The task
Determine the number of lines below that contain the string "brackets", and state only that number.

Data provided
══════════

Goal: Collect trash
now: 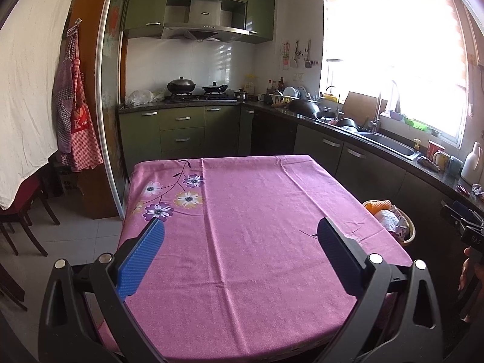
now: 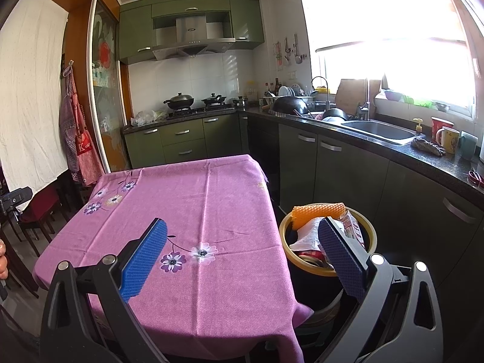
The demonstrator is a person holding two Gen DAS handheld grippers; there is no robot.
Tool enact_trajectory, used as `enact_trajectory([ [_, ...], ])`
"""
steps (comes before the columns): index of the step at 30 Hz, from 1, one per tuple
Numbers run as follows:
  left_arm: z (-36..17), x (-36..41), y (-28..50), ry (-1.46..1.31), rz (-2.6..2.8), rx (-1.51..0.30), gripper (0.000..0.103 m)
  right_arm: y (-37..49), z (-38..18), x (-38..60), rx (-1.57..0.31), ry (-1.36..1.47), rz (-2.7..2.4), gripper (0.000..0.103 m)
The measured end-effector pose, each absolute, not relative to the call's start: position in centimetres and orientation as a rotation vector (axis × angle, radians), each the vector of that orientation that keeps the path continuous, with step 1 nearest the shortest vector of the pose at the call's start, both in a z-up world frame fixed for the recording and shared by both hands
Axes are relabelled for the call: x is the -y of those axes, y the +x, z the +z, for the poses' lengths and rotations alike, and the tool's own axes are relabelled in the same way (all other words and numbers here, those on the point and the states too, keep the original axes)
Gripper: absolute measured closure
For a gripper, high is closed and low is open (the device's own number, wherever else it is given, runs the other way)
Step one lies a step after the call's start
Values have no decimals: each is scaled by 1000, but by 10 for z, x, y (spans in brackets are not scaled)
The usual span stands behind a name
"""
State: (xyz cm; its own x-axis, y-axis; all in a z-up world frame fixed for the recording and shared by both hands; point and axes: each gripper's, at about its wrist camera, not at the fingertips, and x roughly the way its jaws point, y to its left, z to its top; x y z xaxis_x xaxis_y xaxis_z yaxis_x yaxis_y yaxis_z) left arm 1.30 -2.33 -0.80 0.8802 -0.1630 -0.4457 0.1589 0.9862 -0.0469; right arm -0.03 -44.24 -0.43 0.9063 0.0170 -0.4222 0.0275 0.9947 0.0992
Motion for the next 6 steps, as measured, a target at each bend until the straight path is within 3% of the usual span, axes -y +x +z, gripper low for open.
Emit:
enact_trajectory([
  [6,-13,24,23,24,-151,-485,7,4,-8,441,-448,100,-7,5],
])
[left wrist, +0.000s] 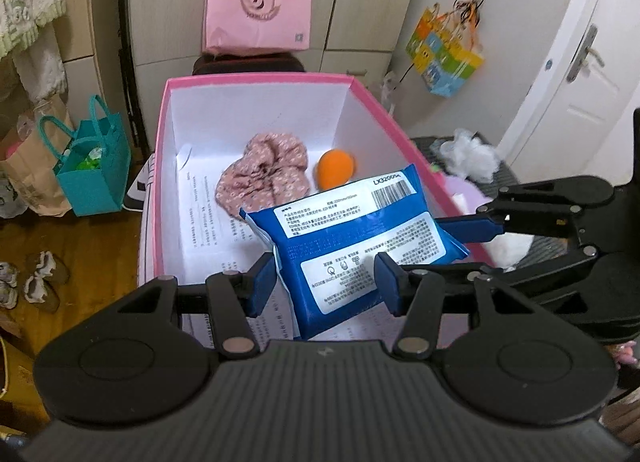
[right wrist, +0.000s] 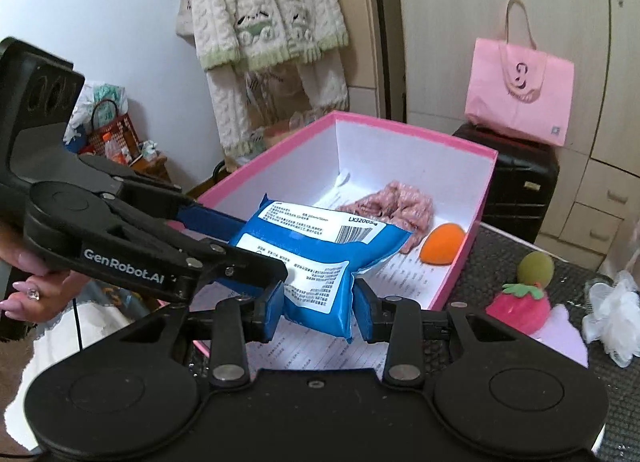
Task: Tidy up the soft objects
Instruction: 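Carry the wet-wipes pack into the pink box and open the right gripper, then withdraw the right gripper from the pink box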
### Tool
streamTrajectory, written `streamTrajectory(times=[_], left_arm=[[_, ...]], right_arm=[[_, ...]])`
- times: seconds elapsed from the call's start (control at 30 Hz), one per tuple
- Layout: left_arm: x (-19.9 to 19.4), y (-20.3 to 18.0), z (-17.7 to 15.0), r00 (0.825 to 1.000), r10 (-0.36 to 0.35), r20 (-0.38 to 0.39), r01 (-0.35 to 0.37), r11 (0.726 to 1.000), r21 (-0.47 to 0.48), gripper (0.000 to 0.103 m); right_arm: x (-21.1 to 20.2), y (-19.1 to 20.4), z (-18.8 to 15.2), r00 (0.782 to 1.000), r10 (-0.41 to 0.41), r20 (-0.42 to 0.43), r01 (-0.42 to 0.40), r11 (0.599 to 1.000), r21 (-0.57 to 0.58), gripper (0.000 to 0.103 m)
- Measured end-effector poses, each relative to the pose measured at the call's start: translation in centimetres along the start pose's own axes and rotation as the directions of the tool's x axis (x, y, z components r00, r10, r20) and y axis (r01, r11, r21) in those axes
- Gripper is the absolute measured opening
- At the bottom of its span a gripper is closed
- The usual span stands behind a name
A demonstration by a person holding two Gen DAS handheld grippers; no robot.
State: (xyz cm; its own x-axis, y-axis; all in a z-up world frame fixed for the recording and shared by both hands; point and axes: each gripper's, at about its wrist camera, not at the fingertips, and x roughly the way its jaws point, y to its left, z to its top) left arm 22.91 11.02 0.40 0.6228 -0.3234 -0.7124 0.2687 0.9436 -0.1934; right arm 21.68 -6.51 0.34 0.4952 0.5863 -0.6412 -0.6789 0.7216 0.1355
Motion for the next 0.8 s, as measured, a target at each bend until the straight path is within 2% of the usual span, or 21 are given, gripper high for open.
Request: streamTrajectory(times=[0.1,0.2,0.3,0.37,0.63,0.8], left_arm=[[0.4,0.2,-0.1,1.000,0.021,-0.010,-0.021,1.000,0.004,0.052],[0.2,-0.3,-0.3,0.996,0.082,0.038,-0.083,0.996,0.045,0.055],[-0.6,-0.3,-0.1,0.996,0.072,0.044,-0.074,0.996,0.047,0.055],[-1.4,-0.5,0.0,0.997,0.064,0.051,-0.067,0.996,0.052,0.056],[-6.1,-2.7,-0.1,0.993,0.062,0.104,-0.074,0.991,0.114,0.058],[-9.8,-4.7,-0.4,0.988,0.042,0.149,-0.066,0.985,0.156,0.059]], right_arm=[[0.9,-0.1,-0.1,1.000,0.000,-0.021,0.000,1.000,-0.013,0.043],[1.7,0.0,0.0,0.998,-0.037,-0.048,0.036,0.999,-0.036,0.042],[1.6,0.9,-0.1,0.995,-0.095,-0.040,0.091,0.992,-0.088,0.044],[1.2,1.1,-0.1,0.995,-0.090,-0.033,0.086,0.991,-0.106,0.044],[-3.5,1.1,0.2,0.995,-0.091,0.027,0.094,0.988,-0.123,0.044],[-8.3,0.7,0.3,0.993,-0.076,0.089,0.086,0.990,-0.112,0.044]])
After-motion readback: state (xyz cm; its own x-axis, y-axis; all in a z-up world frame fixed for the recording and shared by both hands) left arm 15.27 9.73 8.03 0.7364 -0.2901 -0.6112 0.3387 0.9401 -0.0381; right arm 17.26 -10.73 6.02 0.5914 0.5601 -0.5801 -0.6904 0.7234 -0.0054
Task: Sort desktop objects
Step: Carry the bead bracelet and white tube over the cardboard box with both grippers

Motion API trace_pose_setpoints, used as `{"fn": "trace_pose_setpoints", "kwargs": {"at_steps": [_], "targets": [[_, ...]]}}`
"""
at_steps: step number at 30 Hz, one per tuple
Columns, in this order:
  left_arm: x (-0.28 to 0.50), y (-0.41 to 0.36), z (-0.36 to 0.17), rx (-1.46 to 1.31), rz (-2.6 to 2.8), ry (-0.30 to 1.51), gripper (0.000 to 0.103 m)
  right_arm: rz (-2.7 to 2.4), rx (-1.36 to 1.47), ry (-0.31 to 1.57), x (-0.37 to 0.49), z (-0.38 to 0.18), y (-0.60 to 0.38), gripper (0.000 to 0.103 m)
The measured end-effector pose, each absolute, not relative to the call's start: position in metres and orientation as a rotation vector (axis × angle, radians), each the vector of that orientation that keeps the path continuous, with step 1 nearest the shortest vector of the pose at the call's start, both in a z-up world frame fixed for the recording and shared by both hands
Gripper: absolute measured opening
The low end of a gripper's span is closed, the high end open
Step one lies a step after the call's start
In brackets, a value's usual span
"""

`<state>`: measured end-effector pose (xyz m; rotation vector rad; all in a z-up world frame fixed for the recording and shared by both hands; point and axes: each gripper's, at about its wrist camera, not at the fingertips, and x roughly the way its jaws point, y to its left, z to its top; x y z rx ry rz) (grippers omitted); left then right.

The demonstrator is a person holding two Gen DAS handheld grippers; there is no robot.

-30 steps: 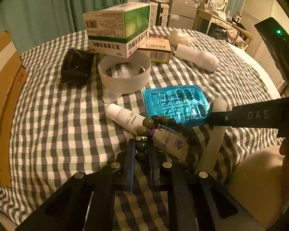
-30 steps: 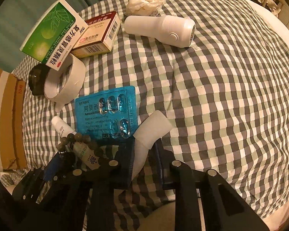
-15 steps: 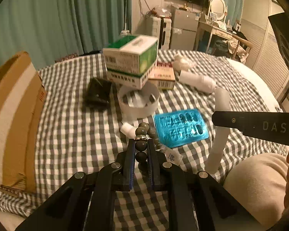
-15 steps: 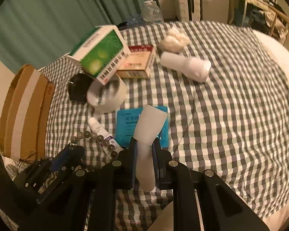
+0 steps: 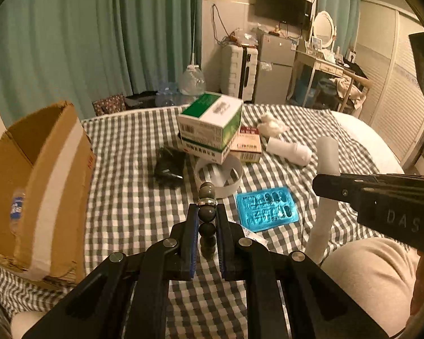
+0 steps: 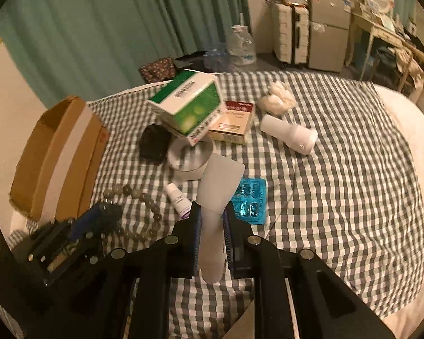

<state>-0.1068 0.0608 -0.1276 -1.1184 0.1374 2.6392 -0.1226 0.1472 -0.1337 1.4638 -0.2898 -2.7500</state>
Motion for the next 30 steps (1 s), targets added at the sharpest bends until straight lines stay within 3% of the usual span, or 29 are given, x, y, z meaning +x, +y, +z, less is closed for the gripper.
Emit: {"fn": "trace_pose_setpoints", "kwargs": {"at_steps": [30], "targets": [[-0.095,0.002,-0.045,-1.005,2.741,0.113,0.011,-2.762,1.210,-0.088,-0.095,-0.051,0.071,0.014]]}}
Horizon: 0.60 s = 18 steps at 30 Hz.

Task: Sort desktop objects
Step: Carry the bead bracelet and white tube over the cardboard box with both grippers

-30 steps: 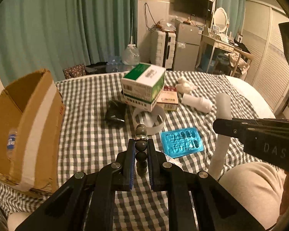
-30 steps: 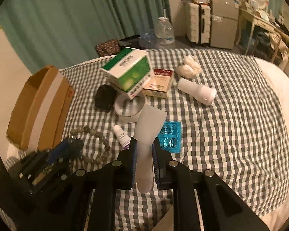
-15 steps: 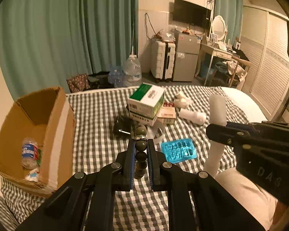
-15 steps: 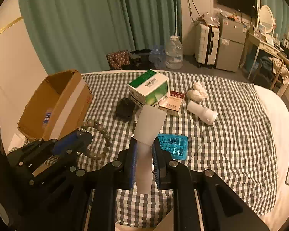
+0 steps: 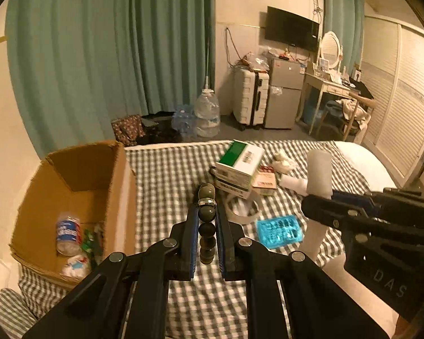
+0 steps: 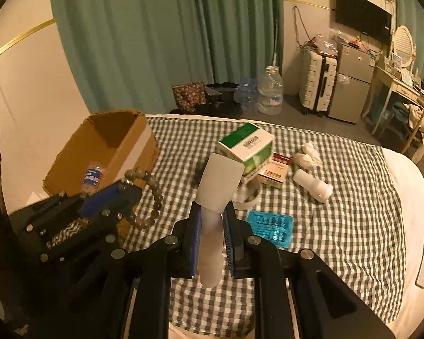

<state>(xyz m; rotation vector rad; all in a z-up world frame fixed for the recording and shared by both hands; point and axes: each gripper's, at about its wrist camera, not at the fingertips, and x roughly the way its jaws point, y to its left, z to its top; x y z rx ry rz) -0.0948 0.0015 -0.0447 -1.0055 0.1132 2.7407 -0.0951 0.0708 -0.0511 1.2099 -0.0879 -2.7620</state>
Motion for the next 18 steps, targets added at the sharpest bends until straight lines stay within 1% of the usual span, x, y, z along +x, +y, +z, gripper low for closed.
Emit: {"fn": "trace_pose_setpoints", "kwargs": {"at_steps": [11,18], "targets": [[-0.112,-0.065,-0.022,-0.989,2.844,0.060,0.011,-2.702,1.148,-0.013,-0.113,-0.032,0.020,0.015],[-0.122,-0.119,-0.021,-1.023,2.914,0.012,0.011,-2.643,1.121,0.035,-0.129,-0.027,-0.024,0.015]]}}
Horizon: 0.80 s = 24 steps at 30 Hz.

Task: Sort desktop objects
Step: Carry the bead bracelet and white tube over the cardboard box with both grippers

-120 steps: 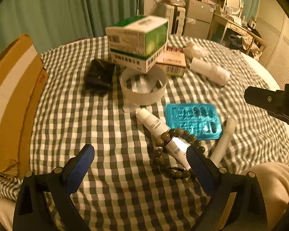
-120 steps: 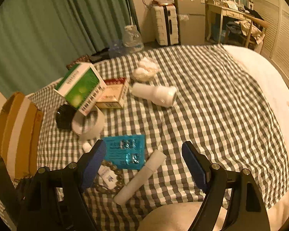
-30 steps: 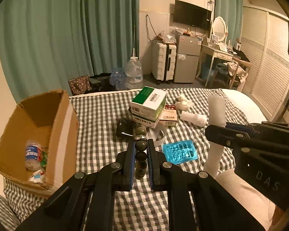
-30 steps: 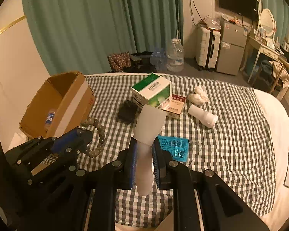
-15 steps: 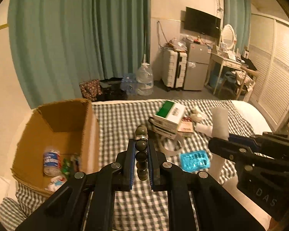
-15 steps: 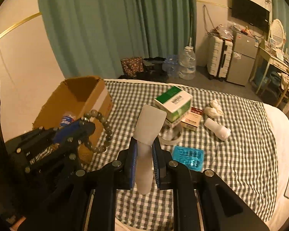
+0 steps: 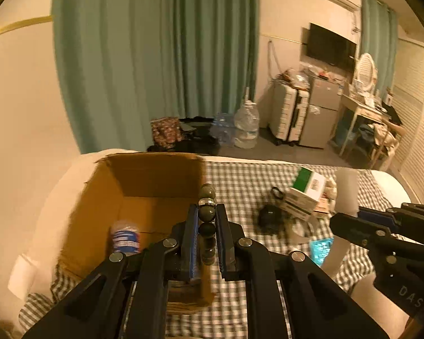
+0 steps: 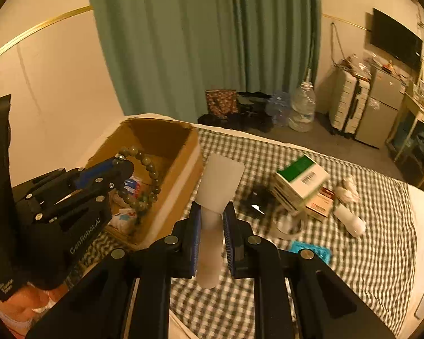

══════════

Answer below
2